### WHAT THE EXERCISE ASKS
Gather up every line from the entries below that uses the word "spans".

### DATA EXTRACTS
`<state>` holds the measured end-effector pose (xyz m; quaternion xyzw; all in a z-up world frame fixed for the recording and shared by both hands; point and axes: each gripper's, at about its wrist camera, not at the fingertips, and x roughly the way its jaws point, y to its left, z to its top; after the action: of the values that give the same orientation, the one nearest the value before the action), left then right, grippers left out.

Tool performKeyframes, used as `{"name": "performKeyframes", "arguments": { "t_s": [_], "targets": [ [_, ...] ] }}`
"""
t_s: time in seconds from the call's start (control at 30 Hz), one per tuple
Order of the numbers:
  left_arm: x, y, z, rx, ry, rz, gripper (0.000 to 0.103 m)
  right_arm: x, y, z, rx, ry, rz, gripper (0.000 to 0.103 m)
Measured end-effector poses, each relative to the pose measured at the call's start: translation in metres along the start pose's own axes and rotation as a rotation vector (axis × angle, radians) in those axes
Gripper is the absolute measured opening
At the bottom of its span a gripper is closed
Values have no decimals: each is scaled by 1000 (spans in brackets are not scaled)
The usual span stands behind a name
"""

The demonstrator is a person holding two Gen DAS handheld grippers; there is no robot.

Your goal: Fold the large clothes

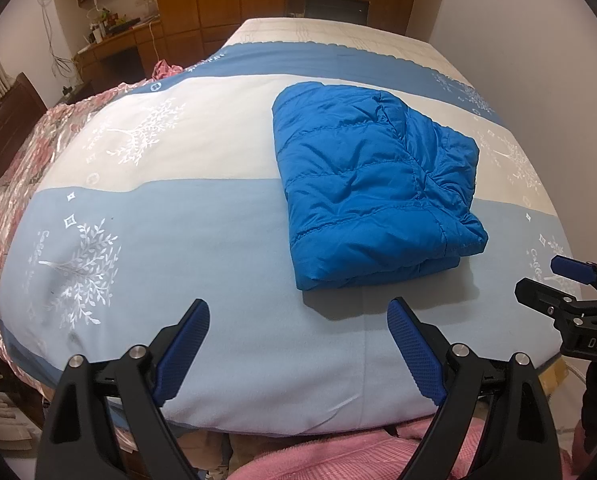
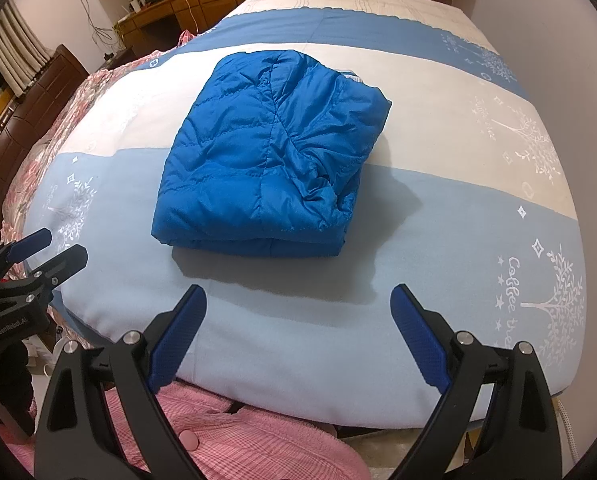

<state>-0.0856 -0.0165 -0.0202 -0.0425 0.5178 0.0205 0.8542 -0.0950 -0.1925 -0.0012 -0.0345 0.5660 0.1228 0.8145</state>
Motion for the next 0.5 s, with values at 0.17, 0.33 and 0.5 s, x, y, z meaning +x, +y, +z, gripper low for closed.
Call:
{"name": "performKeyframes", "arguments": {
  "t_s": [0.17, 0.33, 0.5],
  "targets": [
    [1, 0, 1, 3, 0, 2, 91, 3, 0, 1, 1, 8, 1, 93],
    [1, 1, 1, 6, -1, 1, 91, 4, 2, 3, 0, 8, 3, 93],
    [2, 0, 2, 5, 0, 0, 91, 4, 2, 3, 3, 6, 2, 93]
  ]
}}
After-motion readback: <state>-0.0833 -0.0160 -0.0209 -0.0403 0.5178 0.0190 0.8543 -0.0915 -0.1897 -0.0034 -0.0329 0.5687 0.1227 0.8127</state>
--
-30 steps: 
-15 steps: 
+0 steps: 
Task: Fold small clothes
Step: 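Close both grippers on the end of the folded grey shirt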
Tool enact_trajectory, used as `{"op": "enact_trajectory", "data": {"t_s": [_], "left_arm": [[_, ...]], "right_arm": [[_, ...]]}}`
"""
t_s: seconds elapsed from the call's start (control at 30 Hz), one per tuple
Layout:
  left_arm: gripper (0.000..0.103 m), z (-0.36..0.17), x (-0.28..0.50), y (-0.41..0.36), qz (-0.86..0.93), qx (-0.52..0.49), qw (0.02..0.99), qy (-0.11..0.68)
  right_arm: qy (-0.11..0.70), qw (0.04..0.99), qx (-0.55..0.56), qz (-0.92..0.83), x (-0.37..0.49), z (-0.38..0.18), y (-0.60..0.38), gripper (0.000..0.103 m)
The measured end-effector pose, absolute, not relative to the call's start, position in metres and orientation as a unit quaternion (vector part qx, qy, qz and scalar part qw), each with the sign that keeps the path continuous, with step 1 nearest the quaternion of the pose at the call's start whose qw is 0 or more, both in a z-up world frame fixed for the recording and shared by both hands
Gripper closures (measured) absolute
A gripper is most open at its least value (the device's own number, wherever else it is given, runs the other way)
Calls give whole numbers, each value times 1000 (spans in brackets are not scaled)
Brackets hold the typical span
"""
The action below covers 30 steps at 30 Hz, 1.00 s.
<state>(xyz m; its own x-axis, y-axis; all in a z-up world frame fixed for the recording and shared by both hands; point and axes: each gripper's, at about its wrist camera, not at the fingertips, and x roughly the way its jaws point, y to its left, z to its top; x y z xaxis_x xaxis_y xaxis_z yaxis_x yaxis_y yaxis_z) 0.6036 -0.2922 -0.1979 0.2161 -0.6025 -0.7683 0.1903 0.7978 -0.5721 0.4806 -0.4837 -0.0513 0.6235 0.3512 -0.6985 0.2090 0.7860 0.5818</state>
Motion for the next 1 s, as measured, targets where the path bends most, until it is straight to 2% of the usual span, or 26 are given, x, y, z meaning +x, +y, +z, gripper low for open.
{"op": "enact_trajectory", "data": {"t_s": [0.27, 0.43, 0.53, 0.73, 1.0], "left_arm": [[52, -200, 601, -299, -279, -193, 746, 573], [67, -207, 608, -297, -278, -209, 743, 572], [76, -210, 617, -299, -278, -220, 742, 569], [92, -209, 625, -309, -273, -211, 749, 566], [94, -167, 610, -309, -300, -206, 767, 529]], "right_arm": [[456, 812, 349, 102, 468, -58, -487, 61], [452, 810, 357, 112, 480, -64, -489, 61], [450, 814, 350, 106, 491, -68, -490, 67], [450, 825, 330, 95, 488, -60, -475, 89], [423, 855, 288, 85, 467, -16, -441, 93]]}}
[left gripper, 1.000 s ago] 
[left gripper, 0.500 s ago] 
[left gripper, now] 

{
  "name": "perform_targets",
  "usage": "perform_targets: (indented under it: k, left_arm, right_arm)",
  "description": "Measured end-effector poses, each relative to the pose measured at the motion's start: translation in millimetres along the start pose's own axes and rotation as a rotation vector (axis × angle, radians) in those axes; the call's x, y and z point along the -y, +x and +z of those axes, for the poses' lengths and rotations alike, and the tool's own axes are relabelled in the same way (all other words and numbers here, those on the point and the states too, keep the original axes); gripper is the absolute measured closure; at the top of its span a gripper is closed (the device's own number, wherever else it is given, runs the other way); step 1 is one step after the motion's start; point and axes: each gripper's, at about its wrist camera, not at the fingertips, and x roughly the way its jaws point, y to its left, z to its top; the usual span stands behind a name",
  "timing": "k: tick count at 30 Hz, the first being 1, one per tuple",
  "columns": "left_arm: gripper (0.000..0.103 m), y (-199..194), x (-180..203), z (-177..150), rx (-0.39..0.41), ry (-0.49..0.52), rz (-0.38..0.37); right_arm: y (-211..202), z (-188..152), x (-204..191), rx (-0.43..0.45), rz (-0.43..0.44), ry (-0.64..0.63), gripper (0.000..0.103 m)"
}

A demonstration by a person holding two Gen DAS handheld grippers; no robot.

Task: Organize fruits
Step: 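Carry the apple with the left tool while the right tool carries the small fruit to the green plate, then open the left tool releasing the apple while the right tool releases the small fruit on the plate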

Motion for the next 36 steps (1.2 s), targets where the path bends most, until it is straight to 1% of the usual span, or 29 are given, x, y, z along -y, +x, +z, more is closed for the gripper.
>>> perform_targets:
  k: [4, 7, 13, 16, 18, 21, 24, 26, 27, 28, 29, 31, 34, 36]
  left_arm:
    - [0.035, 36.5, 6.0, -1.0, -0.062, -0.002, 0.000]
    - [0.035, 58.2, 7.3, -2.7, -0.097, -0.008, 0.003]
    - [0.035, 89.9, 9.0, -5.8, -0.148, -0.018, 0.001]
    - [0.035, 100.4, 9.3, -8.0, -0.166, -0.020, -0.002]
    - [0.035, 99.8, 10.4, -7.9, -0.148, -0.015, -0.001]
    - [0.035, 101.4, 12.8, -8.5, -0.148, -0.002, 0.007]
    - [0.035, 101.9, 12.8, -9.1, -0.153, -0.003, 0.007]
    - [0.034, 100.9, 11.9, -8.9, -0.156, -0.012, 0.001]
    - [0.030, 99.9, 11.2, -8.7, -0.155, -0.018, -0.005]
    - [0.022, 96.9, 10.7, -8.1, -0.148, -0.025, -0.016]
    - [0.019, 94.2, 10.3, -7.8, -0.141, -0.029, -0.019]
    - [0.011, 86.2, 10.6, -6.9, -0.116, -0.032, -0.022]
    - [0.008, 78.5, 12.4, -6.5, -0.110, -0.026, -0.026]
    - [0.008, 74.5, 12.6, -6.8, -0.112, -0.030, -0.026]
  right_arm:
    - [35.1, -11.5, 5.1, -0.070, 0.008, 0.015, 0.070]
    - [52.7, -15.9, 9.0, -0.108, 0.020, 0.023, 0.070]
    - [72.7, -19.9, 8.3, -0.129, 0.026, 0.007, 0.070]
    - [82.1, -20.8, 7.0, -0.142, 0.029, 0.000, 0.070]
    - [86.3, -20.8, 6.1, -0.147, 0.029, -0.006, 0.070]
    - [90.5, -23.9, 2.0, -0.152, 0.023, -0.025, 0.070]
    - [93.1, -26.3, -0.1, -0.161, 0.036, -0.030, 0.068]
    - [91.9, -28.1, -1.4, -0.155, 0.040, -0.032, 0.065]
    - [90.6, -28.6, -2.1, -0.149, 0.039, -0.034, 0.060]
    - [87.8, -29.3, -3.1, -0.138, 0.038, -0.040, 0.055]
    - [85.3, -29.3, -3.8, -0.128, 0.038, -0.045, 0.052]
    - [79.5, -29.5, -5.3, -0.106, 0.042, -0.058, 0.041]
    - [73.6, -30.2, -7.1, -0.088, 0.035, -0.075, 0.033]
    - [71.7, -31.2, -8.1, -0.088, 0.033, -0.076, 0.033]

### RESPONSE BELOW
Values have no decimals: each is scaled by 1000 (spans in brackets are not scaled)
Calls give whole numbers, each value times 1000 (spans in brackets are not scaled)

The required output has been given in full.